Abstract BACKGROUND Brain metastases dramatically limit prognosis of lung cancer patients. Unlike systemic disease, brain metastases from lung cancer poorly respond to checkpoint-inhibition therapy. Targeting the immunosuppressive tumor-associated macrophages and microglia (TAM/M) and their receptor CSF1R may increase efficacy of checkpoint-inhibitors. METHODS Cranial windows were prepared in fully immunocompetent, transgenic CX3CR1GFP/wt-mice with green-fluorescent TAM/M. Intracranial injection of red-fluorescent Lewis Lung Carcinoma-cells was performed, and mice received one of the following three treatments: PD1-inhibition only (n = 8); PD1-inhibition combined with an anti-CSF1R-antibody (exhibiting limited blood-brain-barrier permeability under physiologic conditions, n = 8); or PD1-inhibition combined with a small molecular CSF1R-inhibitor (exhibiting high blood-brain-barrier permeability, n = 7).
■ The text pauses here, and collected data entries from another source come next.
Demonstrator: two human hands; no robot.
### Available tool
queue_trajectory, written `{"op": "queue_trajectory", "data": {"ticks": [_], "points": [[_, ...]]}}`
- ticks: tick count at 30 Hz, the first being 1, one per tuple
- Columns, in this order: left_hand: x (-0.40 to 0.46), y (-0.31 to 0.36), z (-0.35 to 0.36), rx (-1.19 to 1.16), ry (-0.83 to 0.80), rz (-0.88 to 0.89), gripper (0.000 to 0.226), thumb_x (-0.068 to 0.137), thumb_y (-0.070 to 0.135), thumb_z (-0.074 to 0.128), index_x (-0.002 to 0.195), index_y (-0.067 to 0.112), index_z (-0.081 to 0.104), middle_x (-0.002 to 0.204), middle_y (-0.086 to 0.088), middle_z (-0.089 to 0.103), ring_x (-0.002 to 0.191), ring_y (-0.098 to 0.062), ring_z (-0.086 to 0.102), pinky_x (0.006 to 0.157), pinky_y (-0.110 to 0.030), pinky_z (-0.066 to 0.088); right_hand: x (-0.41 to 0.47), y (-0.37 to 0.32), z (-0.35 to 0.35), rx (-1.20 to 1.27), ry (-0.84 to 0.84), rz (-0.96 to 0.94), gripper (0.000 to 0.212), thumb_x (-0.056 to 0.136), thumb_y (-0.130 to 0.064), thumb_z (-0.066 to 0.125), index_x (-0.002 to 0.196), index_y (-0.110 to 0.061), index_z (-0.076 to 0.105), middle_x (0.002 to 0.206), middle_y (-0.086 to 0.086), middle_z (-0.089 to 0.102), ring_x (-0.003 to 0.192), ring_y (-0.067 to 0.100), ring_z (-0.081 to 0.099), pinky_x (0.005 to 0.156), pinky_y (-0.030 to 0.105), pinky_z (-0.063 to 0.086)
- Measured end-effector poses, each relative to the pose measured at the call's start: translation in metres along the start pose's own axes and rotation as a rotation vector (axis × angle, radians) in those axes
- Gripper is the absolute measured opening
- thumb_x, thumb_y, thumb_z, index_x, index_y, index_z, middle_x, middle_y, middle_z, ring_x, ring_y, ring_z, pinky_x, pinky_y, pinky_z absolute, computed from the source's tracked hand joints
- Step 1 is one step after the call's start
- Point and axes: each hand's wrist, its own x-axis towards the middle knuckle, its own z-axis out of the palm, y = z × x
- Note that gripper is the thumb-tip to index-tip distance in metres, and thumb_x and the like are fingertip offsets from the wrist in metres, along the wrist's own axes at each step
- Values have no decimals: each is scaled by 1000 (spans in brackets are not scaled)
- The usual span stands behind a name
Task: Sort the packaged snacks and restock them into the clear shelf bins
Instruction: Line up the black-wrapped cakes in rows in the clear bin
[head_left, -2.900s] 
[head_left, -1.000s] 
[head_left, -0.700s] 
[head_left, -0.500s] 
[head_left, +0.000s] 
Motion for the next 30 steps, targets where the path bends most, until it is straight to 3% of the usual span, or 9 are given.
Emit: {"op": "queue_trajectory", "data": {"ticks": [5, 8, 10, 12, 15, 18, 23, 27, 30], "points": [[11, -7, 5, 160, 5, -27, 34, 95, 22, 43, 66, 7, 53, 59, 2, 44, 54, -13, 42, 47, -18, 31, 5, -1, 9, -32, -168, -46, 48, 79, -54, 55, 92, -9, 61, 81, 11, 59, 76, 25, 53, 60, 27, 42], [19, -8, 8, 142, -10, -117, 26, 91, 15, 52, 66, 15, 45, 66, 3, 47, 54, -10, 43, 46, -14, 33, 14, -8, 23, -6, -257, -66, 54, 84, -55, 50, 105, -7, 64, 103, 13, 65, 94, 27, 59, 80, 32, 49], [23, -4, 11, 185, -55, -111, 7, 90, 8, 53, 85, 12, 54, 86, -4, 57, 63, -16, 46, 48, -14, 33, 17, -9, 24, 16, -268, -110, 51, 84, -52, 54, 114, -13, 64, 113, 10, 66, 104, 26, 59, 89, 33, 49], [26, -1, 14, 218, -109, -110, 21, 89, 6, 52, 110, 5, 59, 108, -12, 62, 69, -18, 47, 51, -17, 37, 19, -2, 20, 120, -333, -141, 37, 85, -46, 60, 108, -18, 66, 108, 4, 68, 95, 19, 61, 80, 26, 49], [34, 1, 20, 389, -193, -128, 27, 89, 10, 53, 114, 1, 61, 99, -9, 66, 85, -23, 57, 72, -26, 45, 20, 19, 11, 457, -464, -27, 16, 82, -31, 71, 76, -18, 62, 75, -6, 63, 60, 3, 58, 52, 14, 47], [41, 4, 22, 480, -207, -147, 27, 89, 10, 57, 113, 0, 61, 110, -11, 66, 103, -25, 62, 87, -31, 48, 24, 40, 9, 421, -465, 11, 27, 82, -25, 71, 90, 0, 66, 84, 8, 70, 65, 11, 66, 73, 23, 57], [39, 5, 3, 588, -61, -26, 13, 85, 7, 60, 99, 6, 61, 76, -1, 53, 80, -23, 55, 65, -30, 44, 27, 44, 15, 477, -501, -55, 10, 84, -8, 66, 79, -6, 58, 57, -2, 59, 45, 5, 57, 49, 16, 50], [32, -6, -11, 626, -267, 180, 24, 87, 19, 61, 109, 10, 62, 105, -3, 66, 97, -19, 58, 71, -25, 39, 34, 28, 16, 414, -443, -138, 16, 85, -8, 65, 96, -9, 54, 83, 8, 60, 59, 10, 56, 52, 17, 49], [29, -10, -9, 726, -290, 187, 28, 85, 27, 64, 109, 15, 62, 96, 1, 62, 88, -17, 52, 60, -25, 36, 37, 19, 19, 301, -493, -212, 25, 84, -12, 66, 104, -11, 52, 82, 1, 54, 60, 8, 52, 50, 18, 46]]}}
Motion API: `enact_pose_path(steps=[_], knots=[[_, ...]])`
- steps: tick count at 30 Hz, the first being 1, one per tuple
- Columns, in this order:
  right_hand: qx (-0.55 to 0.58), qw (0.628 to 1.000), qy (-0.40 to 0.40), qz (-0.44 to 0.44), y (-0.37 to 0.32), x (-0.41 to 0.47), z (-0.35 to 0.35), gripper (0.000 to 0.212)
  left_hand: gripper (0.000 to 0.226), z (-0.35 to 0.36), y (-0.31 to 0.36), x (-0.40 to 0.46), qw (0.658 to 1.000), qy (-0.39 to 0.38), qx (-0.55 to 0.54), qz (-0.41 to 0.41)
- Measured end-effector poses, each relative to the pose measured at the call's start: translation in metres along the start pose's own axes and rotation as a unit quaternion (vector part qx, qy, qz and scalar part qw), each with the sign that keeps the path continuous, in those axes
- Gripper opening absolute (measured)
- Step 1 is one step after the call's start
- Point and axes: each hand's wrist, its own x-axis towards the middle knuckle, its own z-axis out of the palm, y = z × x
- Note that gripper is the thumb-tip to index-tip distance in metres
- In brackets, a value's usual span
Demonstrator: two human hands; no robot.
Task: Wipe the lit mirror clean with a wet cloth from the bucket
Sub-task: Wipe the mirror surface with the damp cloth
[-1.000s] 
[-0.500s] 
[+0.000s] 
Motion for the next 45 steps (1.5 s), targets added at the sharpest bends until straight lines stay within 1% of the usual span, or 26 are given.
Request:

Tumor growth and TAM/M were followed by repetitive two-photon laser-scanning-microscopy over weeks. RESULTS Following intracranial injection, metastases were detected in all three treatment groups within eight days. In mice receiving PD1-inhibition only, metastases showed exponential growth which was paralleled by intra- and peritumoral accumulation of TAM/M. Treatment with an anti-CSF1R-antibody resulted in significantly lower numbers of intratumoral TAM/M given increased tumoral blood-brain-barrier permeability, but did not substantially affect peritumoral TAM/M or TAM/M localized in the healthy contralateral hemisphere. In contrast, treatment with a small molecular CSF1R-inhibitor not only reduced the number of intratumoral TAM/M, but also of peritumoral and contralateral TAM/M. Compared to PD1-inhibition only, the addition of either an anti-CSF1R-antibody or a small molecular CSF1R-inhibitor resulted in decreased tumor growth (tumor size on day 12: 8.3 mm2 (PD1-inhibition only) versus 0.9 mm2 (PD1-inhibition + anti-CSF1R-antibody) versus 2.5 mm2 (PD1-inhibition + small molecular CSF1R-inhibitor)) (p = 0.01). The beneficial effects of the small molecular CSF1R-inhibitor in reducing tumor growth were similar to those of the anti-CSF1R-antibody. CONCLUSION Targeting intratumoral TAM/M using CSF1-inhibition may increase the efficacy of checkpoint-inhibition therapy for cerebral lung cancer metastases. This approach warrants further evaluation in preclinical and clinical studies.